GIVEN ENTRIES —
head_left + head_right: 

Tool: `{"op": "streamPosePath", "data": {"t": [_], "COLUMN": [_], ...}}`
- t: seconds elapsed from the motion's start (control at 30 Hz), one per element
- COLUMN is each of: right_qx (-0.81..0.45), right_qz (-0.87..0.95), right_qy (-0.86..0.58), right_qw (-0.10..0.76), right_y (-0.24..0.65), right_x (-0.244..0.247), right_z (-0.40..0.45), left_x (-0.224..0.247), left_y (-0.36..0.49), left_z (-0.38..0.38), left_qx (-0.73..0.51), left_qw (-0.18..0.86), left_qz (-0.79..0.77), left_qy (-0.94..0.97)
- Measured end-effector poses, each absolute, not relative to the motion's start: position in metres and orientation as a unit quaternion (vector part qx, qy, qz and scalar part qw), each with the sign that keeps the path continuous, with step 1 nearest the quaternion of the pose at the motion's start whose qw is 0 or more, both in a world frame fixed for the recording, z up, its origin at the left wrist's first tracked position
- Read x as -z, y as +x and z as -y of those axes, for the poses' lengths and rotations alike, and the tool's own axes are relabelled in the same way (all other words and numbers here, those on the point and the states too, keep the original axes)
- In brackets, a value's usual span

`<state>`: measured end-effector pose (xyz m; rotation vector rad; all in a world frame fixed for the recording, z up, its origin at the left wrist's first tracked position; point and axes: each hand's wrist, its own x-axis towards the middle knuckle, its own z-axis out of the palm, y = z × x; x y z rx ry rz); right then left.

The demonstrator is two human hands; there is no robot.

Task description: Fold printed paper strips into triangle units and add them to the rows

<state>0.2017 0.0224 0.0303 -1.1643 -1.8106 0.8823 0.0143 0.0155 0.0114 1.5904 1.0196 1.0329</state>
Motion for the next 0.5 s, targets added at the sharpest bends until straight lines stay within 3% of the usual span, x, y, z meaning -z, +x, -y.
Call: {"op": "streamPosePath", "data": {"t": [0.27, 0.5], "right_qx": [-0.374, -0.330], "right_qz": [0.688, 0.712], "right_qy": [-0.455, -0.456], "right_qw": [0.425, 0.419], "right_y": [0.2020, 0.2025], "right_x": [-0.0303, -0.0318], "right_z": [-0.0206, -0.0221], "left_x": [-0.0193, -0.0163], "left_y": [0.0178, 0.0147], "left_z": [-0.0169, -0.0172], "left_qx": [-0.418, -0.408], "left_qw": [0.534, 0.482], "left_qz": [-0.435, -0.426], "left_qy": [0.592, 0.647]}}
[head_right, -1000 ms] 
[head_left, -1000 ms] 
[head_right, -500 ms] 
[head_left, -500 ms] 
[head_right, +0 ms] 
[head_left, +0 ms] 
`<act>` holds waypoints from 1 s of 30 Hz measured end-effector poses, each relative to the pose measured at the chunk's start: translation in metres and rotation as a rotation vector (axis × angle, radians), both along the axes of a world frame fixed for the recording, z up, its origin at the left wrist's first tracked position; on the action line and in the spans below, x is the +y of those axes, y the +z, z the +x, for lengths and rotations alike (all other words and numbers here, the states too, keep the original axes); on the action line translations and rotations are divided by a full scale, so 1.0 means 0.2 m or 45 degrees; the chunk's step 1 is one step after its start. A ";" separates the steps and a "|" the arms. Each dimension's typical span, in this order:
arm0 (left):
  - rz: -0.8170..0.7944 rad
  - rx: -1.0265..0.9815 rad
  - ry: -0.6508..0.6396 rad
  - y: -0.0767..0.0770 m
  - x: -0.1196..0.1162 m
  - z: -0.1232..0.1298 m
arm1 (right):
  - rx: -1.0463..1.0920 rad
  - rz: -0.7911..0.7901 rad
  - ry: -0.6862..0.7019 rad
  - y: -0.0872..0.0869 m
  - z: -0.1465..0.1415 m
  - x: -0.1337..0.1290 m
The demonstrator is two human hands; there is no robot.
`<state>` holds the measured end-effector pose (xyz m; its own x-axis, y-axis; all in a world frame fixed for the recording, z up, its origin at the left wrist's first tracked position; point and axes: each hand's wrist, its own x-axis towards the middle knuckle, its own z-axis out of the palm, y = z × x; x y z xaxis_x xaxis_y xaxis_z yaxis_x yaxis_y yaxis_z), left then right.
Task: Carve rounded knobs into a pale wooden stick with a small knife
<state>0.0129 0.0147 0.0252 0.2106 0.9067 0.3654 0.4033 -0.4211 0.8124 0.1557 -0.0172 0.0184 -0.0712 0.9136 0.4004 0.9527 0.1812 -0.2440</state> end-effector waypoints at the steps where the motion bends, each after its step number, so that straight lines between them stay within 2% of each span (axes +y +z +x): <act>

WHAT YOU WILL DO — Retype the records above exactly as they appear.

YOUR SOLUTION —
head_left + head_right: 

Tool: `{"op": "streamPosePath", "data": {"t": [_], "COLUMN": [_], ...}}`
- t: seconds elapsed from the motion's start (control at 30 Hz), one per element
- COLUMN is each of: right_qx (-0.81..0.45), right_qz (-0.87..0.95), right_qy (-0.86..0.58), right_qw (-0.10..0.76), right_y (-0.24..0.65), right_x (-0.244..0.247), right_z (-0.40..0.45), left_x (-0.224..0.247), left_y (-0.36..0.49), left_z (-0.38..0.38), left_qx (-0.73..0.51), left_qw (-0.18..0.86), left_qz (-0.79..0.77), left_qy (-0.94..0.97)
- Measured end-effector poses, each absolute, not relative to the motion's start: position in metres and orientation as a unit quaternion (vector part qx, qy, qz and scalar part qw), each with the sign that keeps the path continuous, with step 1 nearest the quaternion of the pose at the motion's start whose qw is 0 or more, both in a world frame fixed for the recording, z up, its origin at the left wrist's first tracked position
- Read x as -z, y as +x and z as -y of those axes, for the poses' lengths and rotations alike, and the tool's own axes are relabelled in the same way (all other words and numbers here, those on the point and the states too, keep the original axes)
- In brackets, a value's usual span

`<state>`: measured end-effector pose (xyz m; rotation vector rad; all in a world frame fixed for the recording, z up, its origin at the left wrist's first tracked position; point and axes: each hand's wrist, its own x-axis towards the middle knuckle, its own z-axis out of the palm, y = z × x; x y z rx ry rz); right then left.

The demonstrator is two human hands; there is no robot.

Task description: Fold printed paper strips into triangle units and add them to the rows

<state>0.2017 0.0224 0.0303 -1.1643 -1.8106 0.8823 0.0143 0.0155 0.0114 1.5904 1.0196 1.0329</state>
Motion for the next 0.5 s, targets added at the sharpest bends until straight lines stay within 3% of the usual span, x, y, z meaning -z, +x, -y.
Call: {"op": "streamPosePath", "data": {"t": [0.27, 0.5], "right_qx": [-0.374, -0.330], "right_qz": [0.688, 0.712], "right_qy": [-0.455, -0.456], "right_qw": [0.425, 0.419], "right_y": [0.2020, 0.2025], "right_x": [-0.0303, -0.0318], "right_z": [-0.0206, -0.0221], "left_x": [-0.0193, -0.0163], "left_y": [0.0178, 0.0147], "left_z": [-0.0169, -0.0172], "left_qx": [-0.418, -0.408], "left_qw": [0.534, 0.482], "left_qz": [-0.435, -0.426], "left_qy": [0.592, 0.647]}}
[head_right, -1000 ms] 
[head_left, -1000 ms] 
[head_right, -500 ms] 
[head_left, -500 ms] 
[head_right, +0 ms] 
[head_left, +0 ms] 
`<act>` holds waypoints from 1 s of 30 Hz measured end-effector poses, each relative to the pose measured at the chunk's start: translation in metres and rotation as a rotation vector (axis × angle, radians), both along the axes of a world frame fixed for the recording, z up, its origin at the left wrist's first tracked position; on the action line and in the spans below, x is the +y of those axes, y the +z, z the +x, for lengths and rotations alike (all other words and numbers here, the states too, keep the original axes); on the action line translations and rotations are divided by a full scale, so 1.0 means 0.2 m or 45 degrees; the chunk's step 1 is one step after its start. A ";" separates the steps and a "|" the arms. Each dimension's typical span, in this order:
arm0 (left):
  - rz: -0.8170..0.7944 rad
  - rx: -1.0265..0.9815 rad
  - ry: -0.6508..0.6396 rad
  - y: -0.0767..0.0770 m
  - x: -0.1196..0.1162 m
  - z: -0.1232..0.1298 m
arm1 (right):
  - rx: -1.0463..1.0920 rad
  - rz: -0.7911..0.7901 rad
  - ry: -0.6862..0.7019 rad
  - y: -0.0872..0.0869 m
  - z: -0.1465..0.1415 m
  - x: -0.1337..0.1290 m
The demonstrator is two human hands; there is no robot.
`<state>` holds the measured end-effector pose (xyz m; its own x-axis, y-axis; all in a world frame fixed for the recording, z up, its origin at the left wrist's first tracked position; point and axes: each hand's wrist, its own x-axis towards the middle knuckle, its own z-axis out of the palm, y = z × x; x y z xaxis_x xaxis_y xaxis_z yaxis_x yaxis_y yaxis_z), left then right.
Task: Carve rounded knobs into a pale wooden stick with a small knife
<state>0.0129 0.0147 0.0252 0.2106 0.9067 0.3654 0.4033 -0.4211 0.8124 0.1557 -0.0172 0.0184 -0.0712 0.9136 0.4004 0.9527 0.1812 -0.2440</state> end-effector waypoints at the steps where the motion bends, each after its step number, so that straight lines between them stay within 2% of each span (axes +y +z +x): <act>

The work on this exercise has been finished.